### Input data
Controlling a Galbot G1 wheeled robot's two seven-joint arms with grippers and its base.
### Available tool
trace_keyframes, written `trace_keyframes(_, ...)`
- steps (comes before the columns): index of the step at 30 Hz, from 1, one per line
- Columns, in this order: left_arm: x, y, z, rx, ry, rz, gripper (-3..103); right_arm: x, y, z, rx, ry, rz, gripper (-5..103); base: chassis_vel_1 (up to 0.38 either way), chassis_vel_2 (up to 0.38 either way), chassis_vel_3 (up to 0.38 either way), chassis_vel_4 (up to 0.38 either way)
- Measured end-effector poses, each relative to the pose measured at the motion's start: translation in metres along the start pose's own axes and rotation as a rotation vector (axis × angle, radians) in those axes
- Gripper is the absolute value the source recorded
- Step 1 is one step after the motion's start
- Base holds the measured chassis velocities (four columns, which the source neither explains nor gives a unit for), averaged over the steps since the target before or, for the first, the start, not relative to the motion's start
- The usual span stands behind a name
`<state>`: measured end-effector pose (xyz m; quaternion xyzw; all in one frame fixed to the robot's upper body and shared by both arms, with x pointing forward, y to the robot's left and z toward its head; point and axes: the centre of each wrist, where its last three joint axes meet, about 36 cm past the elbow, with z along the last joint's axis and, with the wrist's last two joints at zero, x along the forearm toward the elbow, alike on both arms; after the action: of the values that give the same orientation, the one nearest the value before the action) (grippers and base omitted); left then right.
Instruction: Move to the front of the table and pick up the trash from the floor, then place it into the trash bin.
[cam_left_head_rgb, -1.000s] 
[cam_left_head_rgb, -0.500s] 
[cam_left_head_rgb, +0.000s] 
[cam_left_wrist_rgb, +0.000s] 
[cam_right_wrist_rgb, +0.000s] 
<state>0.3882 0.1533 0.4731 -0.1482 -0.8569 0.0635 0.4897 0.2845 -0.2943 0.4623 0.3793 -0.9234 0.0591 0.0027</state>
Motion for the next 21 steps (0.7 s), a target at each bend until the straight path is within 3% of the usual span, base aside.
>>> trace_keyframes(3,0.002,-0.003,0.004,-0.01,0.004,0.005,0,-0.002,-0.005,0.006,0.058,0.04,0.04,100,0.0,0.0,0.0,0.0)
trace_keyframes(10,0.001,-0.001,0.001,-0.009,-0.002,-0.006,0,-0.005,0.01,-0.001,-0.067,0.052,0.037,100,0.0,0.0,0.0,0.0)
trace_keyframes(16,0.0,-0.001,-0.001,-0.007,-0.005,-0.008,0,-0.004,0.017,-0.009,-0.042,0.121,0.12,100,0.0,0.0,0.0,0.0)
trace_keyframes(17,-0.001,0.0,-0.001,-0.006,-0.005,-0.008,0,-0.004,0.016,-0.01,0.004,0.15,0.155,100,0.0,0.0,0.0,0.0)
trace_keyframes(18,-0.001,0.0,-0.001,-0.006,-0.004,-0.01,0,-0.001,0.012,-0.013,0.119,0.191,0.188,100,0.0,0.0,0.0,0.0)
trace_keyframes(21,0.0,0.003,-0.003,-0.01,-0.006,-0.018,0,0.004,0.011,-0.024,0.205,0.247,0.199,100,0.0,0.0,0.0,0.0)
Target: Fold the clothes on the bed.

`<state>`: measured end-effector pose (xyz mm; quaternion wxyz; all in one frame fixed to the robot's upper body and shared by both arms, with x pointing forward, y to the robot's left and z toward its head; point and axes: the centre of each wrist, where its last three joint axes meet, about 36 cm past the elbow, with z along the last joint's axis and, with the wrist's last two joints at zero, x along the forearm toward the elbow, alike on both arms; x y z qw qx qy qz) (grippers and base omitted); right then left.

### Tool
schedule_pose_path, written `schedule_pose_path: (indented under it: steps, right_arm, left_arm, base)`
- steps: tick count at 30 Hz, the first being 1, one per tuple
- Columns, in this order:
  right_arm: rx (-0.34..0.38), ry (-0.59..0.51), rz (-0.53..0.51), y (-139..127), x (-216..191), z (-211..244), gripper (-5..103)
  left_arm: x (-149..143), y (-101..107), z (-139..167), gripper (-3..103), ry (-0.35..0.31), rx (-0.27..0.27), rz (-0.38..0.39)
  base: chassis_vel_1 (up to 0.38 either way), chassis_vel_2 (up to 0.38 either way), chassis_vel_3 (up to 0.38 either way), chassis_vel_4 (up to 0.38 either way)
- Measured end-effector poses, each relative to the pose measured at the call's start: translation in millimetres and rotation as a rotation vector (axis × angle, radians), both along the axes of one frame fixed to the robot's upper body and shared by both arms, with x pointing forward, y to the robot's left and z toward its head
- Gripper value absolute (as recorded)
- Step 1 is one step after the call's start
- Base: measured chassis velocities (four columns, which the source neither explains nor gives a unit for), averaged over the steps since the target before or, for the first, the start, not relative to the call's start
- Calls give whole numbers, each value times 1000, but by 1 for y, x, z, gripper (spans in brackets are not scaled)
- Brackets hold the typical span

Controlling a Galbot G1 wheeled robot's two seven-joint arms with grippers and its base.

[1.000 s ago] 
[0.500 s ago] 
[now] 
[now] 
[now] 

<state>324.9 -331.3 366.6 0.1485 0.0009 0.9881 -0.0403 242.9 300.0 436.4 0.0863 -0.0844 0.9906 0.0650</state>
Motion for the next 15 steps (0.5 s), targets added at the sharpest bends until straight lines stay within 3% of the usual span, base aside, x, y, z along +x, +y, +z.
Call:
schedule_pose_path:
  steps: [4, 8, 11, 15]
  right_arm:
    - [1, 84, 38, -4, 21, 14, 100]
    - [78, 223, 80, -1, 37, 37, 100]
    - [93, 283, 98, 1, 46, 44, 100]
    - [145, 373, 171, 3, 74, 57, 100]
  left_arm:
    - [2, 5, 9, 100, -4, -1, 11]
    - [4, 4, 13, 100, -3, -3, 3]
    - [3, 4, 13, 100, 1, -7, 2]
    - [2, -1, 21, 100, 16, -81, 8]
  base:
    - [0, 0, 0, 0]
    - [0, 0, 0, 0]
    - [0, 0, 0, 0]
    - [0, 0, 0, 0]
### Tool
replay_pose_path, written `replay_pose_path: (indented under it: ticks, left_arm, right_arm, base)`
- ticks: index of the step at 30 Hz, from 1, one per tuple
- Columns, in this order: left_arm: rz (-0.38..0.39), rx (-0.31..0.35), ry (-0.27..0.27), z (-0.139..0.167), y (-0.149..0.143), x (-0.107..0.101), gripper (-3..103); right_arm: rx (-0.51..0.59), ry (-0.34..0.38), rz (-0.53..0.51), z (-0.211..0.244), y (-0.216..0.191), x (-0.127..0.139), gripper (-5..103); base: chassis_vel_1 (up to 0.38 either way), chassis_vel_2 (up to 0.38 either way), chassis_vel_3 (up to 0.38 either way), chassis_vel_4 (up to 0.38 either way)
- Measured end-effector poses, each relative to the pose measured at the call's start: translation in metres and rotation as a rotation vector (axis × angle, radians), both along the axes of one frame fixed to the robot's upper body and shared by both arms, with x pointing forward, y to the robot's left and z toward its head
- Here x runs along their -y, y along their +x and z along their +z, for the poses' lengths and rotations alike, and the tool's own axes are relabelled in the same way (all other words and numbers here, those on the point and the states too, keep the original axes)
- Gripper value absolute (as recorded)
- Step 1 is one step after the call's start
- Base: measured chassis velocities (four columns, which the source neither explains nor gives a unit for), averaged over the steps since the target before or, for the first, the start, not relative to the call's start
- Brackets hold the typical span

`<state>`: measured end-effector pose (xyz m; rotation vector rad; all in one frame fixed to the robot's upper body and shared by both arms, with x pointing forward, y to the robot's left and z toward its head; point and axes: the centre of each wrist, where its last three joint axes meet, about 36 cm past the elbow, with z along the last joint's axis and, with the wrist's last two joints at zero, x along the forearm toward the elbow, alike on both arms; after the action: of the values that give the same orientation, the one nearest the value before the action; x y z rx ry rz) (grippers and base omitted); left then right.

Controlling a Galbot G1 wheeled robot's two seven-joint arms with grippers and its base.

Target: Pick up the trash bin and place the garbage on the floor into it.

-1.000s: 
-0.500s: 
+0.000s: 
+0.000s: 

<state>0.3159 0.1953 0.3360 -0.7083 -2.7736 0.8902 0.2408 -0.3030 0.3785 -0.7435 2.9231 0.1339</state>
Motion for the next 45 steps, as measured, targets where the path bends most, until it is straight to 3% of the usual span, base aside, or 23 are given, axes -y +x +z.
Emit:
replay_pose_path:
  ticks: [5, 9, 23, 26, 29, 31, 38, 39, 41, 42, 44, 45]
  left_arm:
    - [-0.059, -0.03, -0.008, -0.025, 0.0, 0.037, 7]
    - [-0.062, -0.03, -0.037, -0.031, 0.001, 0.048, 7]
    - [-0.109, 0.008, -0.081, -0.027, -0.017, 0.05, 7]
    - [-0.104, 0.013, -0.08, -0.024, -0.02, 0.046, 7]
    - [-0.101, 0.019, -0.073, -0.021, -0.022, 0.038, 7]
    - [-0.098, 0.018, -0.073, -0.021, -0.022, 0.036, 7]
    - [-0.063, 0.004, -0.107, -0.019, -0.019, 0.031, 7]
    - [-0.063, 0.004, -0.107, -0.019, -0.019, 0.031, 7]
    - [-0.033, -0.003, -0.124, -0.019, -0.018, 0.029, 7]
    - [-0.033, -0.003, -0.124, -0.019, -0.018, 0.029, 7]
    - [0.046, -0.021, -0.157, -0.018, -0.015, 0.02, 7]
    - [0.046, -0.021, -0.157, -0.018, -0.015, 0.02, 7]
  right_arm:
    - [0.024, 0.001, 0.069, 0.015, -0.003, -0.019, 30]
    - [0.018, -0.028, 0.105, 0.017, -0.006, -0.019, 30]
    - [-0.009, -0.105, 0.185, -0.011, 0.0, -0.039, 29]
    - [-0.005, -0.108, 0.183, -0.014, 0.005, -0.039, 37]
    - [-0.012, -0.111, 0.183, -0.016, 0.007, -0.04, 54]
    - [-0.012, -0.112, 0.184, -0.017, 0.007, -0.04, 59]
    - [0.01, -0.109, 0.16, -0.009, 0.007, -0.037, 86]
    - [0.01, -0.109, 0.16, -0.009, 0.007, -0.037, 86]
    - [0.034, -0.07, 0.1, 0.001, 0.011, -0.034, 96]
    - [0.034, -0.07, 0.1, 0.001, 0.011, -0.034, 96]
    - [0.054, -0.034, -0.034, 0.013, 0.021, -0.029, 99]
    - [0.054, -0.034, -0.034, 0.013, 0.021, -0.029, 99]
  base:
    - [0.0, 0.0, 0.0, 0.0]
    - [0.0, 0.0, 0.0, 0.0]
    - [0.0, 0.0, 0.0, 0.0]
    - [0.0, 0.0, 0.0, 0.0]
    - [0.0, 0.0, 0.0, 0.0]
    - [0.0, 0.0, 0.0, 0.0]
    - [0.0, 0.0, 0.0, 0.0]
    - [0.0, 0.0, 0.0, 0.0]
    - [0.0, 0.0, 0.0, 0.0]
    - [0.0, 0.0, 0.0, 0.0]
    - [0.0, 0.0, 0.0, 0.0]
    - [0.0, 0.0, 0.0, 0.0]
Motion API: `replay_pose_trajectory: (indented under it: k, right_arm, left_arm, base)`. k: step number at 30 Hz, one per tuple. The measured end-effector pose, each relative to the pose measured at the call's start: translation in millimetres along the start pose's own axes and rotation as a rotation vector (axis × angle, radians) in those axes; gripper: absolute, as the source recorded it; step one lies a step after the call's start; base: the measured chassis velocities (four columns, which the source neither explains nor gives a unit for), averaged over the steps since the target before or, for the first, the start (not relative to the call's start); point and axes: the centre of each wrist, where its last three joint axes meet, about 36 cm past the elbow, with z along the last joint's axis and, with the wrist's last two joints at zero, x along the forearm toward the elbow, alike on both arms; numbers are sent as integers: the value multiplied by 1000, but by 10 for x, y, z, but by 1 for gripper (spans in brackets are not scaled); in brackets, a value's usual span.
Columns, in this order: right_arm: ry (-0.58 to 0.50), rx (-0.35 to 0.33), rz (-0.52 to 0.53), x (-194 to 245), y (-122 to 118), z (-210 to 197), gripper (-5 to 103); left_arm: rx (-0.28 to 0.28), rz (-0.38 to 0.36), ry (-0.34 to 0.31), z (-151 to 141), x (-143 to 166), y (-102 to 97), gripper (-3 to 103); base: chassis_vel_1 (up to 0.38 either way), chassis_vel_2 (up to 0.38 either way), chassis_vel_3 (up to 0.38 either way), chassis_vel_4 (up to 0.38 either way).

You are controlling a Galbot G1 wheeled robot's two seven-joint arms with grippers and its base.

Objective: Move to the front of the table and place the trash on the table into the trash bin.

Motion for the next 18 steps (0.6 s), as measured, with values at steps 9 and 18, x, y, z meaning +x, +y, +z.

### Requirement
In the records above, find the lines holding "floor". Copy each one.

### Exercise output
Instruction: Move to the front of the table and pick up the trash from the floor, then place it into the trash bin.
Target: Pick up the trash bin and place the garbage on the floor into it.

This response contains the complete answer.